Abstract
The First World War has come to be remembered differently in the collective historical consciousness of the successor states and former communities of the Ottoman Empire. For the Armenians of the Diaspora and the modern republic, in particular, the genocide of 1915 exercises an outsized influence on postwar space and memory. The metanarrative of the genocide looms so prominently that it has come at the expense of all but obscuring the political and social aspects of Ottoman Armenian life upon the eve of World War I. This paper proposes to reconceptualize the Armenians’ experience by examining how they initially responded to the outbreak of the cataclysmic event that was the First World War. As such, it treats Armenians not as a single monolithic unit, but as an active, engaged citizenry in the empire, as individuals and collectives that hailed from diverse political, socio-economic, class, and ethno-confessional backgrounds, and thus demonstrates the intracommunal cleavages and worldviews that distinguished, for example, Armenian Revolutionary Federation party members from unaffiliated Armenian newspaper editors. In other words, this proposition overcomes deterministic understandings of ethnicity to elaborate on a new dynamic of empire, identity, and the making of political communities.

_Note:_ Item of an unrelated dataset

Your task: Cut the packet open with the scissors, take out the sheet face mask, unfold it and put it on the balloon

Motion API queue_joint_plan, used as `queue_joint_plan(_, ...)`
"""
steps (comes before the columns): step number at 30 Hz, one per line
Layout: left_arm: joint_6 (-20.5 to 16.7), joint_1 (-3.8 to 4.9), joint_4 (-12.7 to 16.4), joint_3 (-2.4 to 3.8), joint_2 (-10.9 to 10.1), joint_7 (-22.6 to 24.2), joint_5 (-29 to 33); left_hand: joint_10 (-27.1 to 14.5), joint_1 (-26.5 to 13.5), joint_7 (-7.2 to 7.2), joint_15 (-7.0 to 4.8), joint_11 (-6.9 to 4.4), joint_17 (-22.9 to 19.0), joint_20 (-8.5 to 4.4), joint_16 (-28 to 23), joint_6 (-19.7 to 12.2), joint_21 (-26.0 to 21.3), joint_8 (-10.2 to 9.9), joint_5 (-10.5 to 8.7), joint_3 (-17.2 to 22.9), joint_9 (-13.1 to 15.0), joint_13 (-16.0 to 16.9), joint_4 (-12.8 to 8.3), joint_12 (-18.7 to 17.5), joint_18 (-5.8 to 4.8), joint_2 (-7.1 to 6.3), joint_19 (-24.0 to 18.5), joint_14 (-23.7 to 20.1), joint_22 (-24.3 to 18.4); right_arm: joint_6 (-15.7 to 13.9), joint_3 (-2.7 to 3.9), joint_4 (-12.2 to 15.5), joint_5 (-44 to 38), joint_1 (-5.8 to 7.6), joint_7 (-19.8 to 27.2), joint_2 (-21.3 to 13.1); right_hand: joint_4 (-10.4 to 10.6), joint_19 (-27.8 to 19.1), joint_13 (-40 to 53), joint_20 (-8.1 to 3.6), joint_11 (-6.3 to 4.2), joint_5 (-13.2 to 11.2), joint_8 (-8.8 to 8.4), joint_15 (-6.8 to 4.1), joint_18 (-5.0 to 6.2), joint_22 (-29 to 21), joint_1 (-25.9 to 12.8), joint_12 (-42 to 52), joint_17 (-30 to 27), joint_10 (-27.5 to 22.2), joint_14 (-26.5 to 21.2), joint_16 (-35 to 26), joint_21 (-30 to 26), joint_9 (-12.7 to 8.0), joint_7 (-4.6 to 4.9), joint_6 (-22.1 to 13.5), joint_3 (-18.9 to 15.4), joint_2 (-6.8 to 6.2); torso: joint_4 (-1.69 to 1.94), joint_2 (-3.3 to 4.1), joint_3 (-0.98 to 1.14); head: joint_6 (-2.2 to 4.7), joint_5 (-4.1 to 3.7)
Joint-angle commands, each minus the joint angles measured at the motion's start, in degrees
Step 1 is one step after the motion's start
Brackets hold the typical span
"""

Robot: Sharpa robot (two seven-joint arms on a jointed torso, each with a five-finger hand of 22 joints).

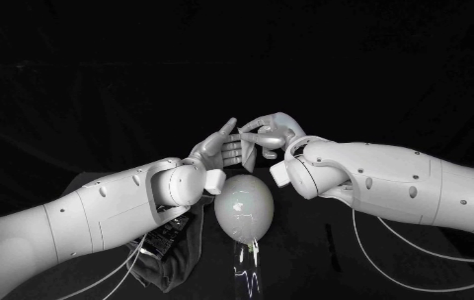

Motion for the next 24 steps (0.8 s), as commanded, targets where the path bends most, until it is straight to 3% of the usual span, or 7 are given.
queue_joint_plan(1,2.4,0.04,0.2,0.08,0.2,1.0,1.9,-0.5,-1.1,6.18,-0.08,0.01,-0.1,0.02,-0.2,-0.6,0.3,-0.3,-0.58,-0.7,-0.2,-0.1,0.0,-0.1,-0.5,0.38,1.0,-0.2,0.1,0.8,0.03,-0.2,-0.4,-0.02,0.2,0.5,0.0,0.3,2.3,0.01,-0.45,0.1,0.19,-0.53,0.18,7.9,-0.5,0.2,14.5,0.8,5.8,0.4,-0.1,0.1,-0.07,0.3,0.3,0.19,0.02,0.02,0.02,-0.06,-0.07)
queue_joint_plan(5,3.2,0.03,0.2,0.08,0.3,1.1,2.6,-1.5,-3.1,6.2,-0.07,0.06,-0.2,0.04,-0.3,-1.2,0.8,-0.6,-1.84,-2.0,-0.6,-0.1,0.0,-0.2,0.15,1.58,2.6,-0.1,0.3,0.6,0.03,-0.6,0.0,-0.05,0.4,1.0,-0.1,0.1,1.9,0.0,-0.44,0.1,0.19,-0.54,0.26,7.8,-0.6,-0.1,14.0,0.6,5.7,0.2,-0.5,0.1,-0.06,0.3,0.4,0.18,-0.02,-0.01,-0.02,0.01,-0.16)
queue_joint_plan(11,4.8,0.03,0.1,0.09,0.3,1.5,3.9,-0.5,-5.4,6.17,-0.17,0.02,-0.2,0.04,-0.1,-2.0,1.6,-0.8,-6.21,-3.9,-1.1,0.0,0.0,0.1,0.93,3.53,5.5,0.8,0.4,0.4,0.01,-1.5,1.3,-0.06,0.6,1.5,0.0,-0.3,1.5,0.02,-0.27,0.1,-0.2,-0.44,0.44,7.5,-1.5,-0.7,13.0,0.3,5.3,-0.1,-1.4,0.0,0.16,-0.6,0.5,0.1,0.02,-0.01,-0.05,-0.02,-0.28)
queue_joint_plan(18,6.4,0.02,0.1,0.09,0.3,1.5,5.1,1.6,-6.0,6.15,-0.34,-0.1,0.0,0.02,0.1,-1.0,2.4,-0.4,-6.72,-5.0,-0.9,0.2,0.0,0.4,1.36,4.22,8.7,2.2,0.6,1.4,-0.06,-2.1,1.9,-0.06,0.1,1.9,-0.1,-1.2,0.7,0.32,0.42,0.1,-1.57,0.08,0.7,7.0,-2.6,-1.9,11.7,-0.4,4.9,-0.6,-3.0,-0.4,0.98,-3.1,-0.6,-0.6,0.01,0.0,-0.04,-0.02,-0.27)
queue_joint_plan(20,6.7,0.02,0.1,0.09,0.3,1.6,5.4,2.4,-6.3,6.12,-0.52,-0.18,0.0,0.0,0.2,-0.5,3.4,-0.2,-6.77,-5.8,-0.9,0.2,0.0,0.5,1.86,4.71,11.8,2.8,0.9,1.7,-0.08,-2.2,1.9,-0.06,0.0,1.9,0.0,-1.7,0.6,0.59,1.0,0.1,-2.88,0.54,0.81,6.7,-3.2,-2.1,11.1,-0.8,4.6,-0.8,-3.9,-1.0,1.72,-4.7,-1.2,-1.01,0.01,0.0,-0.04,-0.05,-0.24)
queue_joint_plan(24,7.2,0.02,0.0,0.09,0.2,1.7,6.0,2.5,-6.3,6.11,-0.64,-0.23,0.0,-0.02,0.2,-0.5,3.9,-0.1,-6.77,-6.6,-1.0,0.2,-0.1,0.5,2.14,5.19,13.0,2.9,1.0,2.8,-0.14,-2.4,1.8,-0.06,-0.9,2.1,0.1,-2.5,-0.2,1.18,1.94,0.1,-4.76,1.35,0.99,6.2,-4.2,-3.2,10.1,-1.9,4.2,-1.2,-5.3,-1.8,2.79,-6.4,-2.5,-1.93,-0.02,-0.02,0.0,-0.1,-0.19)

By evaluating a wide range of memoirs, diaries, letters, periodicals, and archival documents, it focuses on the string events following the assassination of Archduke Franz Ferdinand of Austria-Hungary in June 1914 and concluding with the Ottoman bombardment of Russian naval installations that October. It traces the sites of interaction and lived experiences of Ottoman Armenian journalists, conscripts, school instructors, writers, and deputies of parliament to explore their hopes, fears, and expectations and what anxieties and ambitions they underlay. A careful study of these various mediums expressed in both the public and private spheres reveal competing, though not always mutually exclusive, visions of the future imperial realm. And what the Armenians foresaw in the event of their empire’s eventual entry into the war produced multiple conceptions and articulations of belonging.